Requirement: Could you please repeat the data below word for word?

======== Data provided

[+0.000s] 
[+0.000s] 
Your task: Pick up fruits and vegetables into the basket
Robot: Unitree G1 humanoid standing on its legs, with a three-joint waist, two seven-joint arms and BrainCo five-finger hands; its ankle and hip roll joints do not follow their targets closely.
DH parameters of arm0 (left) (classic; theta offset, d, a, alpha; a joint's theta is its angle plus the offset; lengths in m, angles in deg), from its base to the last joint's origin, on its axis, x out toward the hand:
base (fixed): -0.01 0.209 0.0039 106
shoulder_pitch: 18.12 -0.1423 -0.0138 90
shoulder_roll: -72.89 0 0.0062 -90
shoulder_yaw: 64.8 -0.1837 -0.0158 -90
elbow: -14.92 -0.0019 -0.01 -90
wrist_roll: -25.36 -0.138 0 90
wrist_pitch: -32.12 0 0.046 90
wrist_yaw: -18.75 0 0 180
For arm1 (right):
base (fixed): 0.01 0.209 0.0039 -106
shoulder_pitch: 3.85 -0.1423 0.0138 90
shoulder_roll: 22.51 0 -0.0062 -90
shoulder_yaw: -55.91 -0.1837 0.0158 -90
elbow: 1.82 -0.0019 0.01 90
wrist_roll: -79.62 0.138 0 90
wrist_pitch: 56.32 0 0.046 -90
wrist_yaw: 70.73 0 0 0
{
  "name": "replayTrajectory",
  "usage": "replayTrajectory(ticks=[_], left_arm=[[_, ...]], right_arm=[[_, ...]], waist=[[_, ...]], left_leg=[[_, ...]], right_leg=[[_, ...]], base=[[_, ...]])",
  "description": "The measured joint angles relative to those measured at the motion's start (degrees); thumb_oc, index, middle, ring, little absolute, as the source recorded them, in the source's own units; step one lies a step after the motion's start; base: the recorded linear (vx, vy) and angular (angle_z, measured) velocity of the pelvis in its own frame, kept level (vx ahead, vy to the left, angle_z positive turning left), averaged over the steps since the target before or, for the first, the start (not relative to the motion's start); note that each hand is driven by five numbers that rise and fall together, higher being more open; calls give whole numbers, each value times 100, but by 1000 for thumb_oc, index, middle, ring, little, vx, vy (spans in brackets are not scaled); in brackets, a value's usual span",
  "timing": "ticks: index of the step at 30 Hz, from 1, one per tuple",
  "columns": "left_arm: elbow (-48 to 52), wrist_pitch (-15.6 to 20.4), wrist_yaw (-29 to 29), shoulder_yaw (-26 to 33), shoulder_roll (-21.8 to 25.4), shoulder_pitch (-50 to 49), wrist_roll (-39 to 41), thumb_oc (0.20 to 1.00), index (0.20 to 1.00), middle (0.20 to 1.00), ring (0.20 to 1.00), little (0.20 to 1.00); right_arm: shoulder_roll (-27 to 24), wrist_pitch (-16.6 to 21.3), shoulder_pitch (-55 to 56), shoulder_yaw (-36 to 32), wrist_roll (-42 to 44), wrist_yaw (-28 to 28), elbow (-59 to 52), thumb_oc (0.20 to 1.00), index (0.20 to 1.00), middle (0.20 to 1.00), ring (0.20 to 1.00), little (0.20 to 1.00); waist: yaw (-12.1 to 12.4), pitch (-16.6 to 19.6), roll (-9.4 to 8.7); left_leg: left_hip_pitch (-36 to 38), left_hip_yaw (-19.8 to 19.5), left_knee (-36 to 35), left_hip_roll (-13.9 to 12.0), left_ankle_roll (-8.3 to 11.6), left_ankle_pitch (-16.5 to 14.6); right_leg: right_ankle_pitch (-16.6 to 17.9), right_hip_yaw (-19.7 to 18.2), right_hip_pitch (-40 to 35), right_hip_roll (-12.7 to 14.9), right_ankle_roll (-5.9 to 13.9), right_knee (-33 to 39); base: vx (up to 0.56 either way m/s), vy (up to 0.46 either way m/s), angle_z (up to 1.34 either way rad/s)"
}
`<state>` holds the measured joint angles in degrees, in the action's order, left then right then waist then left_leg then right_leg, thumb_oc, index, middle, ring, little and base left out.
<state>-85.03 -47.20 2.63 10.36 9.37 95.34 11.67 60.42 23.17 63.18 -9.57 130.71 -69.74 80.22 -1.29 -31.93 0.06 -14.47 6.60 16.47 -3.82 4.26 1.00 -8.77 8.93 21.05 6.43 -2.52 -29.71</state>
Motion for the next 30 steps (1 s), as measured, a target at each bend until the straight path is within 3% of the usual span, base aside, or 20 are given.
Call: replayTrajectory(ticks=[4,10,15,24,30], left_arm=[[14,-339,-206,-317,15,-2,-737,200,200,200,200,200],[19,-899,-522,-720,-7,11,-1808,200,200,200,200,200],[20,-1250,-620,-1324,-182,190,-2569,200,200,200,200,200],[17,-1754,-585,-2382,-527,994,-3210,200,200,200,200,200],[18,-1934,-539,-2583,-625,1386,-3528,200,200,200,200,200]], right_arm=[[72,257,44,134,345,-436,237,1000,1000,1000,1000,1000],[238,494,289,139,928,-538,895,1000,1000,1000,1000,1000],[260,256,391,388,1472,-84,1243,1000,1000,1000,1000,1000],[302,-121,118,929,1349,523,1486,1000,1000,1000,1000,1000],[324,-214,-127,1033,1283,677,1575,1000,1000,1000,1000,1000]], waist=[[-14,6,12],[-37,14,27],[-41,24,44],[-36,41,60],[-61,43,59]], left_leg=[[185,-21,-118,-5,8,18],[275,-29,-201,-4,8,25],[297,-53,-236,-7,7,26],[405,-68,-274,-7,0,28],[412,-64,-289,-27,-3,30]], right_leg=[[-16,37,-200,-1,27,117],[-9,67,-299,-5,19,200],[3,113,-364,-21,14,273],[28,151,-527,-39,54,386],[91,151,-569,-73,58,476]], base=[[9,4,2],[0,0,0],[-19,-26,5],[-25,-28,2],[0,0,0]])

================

Problem solution:
[+0.000s] 
[+0.000s] 
Your task: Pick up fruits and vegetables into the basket
Robot: Unitree G1 humanoid standing on its legs, with a three-joint waist, two seven-joint arms and BrainCo five-finger hands; its ankle and hip roll joints do not follow their targets closely.
DH parameters of arm0 (left) (classic; theta offset, d, a, alpha; a joint's theta is its angle plus the offset; lengths in m, angles in deg), from its base to the last joint's origin, on its axis, x out toward the hand:
base (fixed): -0.01 0.209 0.0039 106
shoulder_pitch: 18.12 -0.1423 -0.0138 90
shoulder_roll: -72.89 0 0.0062 -90
shoulder_yaw: 64.8 -0.1837 -0.0158 -90
elbow: -14.92 -0.0019 -0.01 -90
wrist_roll: -25.36 -0.138 0 90
wrist_pitch: -32.12 0 0.046 90
wrist_yaw: -18.75 0 0 180
For arm1 (right):
base (fixed): 0.01 0.209 0.0039 -106
shoulder_pitch: 3.85 -0.1423 0.0138 90
shoulder_roll: 22.51 0 -0.0062 -90
shoulder_yaw: -55.91 -0.1837 0.0158 -90
elbow: 1.82 -0.0019 0.01 90
wrist_roll: -79.62 0.138 0 90
wrist_pitch: 56.32 0 0.046 -90
wrist_yaw: 70.73 0 0 0
{
  "name": "replayTrajectory",
  "usage": "replayTrajectory(ticks=[_], left_arm=[[_, ...]], right_arm=[[_, ...]], waist=[[_, ...]], left_leg=[[_, ...]], right_leg=[[_, ...]], base=[[_, ...]])",
  "description": "The measured joint angles relative to those measured at the motion's start (degrees); thumb_oc, index, middle, ring, little absolute, as the source recorded them, in the source's own units; step one lies a step after the motion's start; base: the recorded linear (vx, vy) and angular (angle_z, measured) velocity of the pelvis in its own frame, kept level (vx ahead, vy to the left, angle_z positive turning left), averaged over the steps since the target before or, for the first, the start (not relative to the motion's start); note that each hand is driven by five numbers that rise and fall together, higher being more open; calls give whole numbers, each value times 100, but by 1000 for thumb_oc, index, middle, ring, little, vx, vy (spans in brackets are not scaled); in brackets, a value's usual span",
  "timing": "ticks: index of the step at 30 Hz, from 1, one per tuple",
  "columns": "left_arm: elbow (-48 to 52), wrist_pitch (-15.6 to 20.4), wrist_yaw (-29 to 29), shoulder_yaw (-26 to 33), shoulder_roll (-21.8 to 25.4), shoulder_pitch (-50 to 49), wrist_roll (-39 to 41), thumb_oc (0.20 to 1.00), index (0.20 to 1.00), middle (0.20 to 1.00), ring (0.20 to 1.00), little (0.20 to 1.00); right_arm: shoulder_roll (-27 to 24), wrist_pitch (-16.6 to 21.3), shoulder_pitch (-55 to 56), shoulder_yaw (-36 to 32), wrist_roll (-42 to 44), wrist_yaw (-28 to 28), elbow (-59 to 52), thumb_oc (0.20 to 1.00), index (0.20 to 1.00), middle (0.20 to 1.00), ring (0.20 to 1.00), little (0.20 to 1.00); waist: yaw (-12.1 to 12.4), pitch (-16.6 to 19.6), roll (-9.4 to 8.7); left_leg: left_hip_pitch (-36 to 38), left_hip_yaw (-19.8 to 19.5), left_knee (-36 to 35), left_hip_roll (-13.9 to 12.0), left_ankle_roll (-8.3 to 11.6), left_ankle_pitch (-16.5 to 14.6); right_leg: right_ankle_pitch (-16.6 to 17.9), right_hip_yaw (-19.7 to 18.2), right_hip_pitch (-40 to 35), right_hip_roll (-12.7 to 14.9), right_ankle_roll (-5.9 to 13.9), right_knee (-33 to 39); base: vx (up to 0.56 either way m/s), vy (up to 0.46 either way m/s), angle_z (up to 1.34 either way rad/s)"
}
`<state>` holds the measured joint angles in degrees, in the action's order, left then right then waist then left_leg then right_leg, thumb_oc, index, middle, ring, little and base left out.
<state>-85.03 -47.20 2.63 10.36 9.37 95.34 11.67 60.42 23.17 63.18 -9.57 130.71 -69.74 80.22 -1.29 -31.93 0.06 -14.47 6.60 16.47 -3.82 4.26 1.00 -8.77 8.93 21.05 6.43 -2.52 -29.71</state>
Motion for the next 30 steps (1 s), as measured, a target at each bend until the straight path is within 3% of the usual span, base aside, or 20 are given.
Call: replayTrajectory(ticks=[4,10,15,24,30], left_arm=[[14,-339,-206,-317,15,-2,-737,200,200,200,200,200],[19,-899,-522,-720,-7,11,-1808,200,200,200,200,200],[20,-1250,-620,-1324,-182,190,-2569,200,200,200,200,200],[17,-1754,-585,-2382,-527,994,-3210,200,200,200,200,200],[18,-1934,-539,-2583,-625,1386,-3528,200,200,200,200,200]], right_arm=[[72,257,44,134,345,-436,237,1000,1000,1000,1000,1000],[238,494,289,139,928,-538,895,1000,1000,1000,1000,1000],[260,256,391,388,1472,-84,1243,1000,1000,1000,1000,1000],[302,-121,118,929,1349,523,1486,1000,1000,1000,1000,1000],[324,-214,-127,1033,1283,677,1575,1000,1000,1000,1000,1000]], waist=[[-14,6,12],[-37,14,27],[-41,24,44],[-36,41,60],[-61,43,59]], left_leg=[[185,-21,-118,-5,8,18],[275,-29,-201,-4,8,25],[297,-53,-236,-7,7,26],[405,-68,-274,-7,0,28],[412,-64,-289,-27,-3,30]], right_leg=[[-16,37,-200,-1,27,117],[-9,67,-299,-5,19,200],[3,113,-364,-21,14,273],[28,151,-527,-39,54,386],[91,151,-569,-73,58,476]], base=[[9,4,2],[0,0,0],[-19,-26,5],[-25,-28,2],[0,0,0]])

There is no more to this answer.